## Supplied information
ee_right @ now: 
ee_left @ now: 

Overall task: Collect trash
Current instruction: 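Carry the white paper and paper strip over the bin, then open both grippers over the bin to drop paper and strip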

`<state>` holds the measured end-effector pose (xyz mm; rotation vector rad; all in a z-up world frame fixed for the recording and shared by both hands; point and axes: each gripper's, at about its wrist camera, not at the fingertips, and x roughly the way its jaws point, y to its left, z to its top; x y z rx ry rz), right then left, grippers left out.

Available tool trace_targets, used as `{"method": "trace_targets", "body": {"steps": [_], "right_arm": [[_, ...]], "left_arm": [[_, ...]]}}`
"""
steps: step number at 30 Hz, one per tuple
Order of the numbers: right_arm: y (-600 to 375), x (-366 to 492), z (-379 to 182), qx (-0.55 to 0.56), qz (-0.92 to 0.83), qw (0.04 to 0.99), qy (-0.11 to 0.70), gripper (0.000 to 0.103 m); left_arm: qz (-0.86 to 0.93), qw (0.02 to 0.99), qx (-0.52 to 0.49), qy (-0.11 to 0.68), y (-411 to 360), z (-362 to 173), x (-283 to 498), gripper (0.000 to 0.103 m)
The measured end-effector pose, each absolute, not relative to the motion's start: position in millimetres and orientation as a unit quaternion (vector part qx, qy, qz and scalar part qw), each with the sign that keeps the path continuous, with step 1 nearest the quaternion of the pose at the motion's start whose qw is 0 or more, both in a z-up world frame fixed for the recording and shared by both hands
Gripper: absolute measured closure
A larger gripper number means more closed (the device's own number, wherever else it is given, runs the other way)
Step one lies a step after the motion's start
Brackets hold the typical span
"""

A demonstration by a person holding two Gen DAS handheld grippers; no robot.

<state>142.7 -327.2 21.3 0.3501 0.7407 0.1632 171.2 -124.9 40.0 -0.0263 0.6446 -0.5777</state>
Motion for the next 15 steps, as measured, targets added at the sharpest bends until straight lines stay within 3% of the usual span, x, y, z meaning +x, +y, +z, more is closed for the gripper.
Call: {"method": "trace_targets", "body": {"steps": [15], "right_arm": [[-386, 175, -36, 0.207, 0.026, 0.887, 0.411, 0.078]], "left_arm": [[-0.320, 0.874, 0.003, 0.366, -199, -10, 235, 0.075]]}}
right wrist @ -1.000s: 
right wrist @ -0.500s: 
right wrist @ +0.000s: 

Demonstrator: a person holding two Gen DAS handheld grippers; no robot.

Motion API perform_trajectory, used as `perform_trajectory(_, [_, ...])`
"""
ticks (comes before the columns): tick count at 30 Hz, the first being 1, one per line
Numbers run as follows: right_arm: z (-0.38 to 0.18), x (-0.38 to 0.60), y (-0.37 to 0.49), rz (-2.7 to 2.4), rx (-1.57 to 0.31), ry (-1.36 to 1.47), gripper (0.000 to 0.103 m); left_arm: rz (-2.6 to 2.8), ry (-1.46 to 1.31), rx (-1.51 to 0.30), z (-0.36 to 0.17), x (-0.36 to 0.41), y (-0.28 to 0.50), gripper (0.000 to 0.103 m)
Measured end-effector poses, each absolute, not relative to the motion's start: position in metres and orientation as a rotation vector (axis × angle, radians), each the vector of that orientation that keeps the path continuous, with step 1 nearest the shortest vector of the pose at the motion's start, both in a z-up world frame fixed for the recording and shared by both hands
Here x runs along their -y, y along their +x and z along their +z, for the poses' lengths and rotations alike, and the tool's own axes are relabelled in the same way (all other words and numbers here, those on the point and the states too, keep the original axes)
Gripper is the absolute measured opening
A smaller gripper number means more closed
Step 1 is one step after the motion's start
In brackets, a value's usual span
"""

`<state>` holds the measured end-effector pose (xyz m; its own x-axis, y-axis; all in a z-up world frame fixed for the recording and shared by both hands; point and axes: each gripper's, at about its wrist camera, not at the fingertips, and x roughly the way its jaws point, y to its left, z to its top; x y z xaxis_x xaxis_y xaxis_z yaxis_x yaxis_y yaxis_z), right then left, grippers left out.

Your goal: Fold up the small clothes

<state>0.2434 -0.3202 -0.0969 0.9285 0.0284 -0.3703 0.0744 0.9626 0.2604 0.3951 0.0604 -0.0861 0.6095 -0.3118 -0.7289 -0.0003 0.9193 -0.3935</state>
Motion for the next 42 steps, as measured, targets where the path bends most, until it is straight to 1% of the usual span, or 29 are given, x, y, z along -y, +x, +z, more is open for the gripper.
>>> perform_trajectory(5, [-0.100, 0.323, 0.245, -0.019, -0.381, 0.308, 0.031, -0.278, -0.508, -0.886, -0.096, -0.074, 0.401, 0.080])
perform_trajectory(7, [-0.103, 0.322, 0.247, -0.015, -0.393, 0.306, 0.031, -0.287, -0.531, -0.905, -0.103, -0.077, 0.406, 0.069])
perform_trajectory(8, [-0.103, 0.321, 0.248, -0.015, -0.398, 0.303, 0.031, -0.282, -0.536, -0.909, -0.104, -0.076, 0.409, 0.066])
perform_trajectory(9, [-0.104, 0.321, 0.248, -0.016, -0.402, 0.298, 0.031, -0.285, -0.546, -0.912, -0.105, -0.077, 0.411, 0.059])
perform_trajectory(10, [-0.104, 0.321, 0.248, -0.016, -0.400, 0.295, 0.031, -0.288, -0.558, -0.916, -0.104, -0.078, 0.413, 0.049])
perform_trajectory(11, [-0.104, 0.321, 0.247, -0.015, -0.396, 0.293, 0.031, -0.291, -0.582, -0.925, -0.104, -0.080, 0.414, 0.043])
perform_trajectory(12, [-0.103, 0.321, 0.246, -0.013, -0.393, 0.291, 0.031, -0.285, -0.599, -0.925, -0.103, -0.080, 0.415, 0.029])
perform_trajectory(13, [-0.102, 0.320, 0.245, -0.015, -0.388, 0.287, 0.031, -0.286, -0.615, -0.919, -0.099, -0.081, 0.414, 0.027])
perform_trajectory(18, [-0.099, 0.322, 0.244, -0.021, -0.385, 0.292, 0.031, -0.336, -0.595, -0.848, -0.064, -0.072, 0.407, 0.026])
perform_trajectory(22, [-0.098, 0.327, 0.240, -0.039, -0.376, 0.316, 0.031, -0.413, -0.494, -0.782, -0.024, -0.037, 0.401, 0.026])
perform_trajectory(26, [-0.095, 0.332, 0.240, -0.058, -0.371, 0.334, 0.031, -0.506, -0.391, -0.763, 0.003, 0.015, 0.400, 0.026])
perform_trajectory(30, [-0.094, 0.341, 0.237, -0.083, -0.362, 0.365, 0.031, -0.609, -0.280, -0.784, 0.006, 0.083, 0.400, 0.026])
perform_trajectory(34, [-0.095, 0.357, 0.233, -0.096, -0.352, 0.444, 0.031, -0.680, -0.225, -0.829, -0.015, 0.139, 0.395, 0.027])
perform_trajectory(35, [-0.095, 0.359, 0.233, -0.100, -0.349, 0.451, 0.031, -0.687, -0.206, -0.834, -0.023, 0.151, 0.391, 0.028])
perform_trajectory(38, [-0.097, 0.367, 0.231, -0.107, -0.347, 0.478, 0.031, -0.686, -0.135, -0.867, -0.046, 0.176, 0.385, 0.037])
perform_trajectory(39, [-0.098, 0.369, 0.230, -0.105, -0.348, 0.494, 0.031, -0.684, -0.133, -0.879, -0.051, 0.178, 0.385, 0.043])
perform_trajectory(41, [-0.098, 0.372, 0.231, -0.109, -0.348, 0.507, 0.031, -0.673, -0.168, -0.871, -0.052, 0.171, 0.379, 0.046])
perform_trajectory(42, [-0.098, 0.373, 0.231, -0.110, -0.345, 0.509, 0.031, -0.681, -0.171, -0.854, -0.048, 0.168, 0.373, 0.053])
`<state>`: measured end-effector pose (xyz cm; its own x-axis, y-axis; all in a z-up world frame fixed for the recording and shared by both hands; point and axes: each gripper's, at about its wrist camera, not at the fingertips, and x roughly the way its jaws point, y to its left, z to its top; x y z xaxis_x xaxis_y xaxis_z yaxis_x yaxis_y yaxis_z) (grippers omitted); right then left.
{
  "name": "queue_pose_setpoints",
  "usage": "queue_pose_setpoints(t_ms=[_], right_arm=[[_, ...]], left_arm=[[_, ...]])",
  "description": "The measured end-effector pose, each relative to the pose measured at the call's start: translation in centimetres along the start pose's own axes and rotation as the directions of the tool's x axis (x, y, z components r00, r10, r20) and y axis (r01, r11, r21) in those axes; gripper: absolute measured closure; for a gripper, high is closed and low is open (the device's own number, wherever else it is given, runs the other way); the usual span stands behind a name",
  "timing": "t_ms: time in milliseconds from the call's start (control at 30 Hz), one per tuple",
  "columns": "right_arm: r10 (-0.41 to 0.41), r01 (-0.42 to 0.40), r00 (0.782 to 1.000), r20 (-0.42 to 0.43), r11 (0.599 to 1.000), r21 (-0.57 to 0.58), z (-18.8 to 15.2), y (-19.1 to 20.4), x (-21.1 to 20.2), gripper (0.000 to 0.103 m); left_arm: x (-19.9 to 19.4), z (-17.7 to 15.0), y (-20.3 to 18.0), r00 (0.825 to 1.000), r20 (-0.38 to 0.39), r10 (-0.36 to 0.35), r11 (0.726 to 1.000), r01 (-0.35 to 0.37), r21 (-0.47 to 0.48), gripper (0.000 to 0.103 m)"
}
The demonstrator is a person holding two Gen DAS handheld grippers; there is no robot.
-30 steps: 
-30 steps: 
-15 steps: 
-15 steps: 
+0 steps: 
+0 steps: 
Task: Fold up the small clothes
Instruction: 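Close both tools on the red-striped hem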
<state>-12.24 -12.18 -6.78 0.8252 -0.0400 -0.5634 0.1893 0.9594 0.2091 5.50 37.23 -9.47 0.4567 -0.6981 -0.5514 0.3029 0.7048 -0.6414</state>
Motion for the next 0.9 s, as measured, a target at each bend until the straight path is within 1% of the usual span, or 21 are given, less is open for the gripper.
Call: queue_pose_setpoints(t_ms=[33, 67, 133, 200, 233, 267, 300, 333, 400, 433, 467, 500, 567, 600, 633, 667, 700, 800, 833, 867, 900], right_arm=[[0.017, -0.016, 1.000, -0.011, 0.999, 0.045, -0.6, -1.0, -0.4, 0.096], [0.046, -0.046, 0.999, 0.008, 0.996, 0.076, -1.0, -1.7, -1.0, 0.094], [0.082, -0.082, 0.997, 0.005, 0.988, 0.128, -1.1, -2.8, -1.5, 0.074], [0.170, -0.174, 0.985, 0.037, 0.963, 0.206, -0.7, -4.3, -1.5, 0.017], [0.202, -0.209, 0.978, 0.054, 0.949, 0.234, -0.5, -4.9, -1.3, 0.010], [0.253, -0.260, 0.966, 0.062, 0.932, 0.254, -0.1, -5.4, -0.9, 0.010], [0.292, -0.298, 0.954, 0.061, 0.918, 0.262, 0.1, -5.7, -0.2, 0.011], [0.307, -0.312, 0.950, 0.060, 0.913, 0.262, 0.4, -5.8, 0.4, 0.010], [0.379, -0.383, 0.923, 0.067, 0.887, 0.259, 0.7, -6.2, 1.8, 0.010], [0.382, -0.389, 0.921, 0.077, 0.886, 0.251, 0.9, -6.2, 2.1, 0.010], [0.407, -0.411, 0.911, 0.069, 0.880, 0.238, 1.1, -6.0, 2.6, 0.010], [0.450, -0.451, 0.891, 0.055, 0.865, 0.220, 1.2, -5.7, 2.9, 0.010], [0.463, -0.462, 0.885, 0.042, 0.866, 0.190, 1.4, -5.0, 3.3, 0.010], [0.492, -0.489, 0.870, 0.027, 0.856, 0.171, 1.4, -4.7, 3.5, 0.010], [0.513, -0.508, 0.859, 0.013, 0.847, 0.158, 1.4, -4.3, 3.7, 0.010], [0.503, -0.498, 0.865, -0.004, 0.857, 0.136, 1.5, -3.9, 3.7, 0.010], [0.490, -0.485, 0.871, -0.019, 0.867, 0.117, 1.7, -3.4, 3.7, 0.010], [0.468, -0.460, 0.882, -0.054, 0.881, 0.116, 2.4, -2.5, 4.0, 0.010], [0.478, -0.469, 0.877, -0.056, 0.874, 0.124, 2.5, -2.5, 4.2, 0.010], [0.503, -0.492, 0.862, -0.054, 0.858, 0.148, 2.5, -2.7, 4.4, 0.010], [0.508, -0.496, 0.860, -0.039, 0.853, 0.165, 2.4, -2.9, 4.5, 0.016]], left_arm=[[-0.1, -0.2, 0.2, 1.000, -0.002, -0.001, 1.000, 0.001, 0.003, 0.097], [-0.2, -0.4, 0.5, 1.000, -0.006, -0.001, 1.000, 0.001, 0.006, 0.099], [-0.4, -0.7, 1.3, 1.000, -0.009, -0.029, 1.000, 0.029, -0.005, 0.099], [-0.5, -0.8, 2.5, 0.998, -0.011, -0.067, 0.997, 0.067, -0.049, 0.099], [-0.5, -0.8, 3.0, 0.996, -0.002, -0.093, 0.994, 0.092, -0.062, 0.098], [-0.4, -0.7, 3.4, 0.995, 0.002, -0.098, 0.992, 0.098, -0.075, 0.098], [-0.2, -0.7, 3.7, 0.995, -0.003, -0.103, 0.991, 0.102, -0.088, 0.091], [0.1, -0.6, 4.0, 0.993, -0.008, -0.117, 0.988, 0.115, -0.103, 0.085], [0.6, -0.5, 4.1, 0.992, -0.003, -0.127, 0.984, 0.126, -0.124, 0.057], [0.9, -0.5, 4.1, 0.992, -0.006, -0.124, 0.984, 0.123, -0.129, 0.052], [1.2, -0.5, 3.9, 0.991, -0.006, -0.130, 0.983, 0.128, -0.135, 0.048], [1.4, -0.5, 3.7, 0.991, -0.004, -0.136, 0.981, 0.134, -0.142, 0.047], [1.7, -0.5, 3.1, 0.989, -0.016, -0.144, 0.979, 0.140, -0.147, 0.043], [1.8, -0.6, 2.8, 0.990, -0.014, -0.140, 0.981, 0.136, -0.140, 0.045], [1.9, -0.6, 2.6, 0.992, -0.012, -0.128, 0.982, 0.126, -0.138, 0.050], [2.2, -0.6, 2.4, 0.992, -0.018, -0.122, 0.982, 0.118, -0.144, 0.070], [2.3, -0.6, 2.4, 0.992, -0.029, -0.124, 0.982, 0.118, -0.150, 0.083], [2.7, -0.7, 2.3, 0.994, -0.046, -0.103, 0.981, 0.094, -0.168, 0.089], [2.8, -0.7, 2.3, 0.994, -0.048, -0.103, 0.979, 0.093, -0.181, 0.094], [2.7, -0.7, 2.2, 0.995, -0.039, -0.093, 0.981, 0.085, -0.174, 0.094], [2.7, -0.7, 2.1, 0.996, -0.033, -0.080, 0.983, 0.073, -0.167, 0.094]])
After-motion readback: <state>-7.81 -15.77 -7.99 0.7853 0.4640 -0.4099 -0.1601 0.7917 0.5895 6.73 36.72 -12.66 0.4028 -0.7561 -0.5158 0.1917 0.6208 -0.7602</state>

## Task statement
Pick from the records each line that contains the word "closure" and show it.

## Exercise answer
Gripper: absolute measured closure
  "description": "The measured end-effector pose, each relative to the pose measured at the call's start: translation in centimetres along the start pose's own axes and rotation as the directions of the tool's x axis (x, y, z components r00, r10, r20) and y axis (r01, r11, r21) in those axes; gripper: absolute measured closure; for a gripper, high is closed and low is open (the device's own number, wherever else it is given, runs the other way); the usual span stands behind a name",

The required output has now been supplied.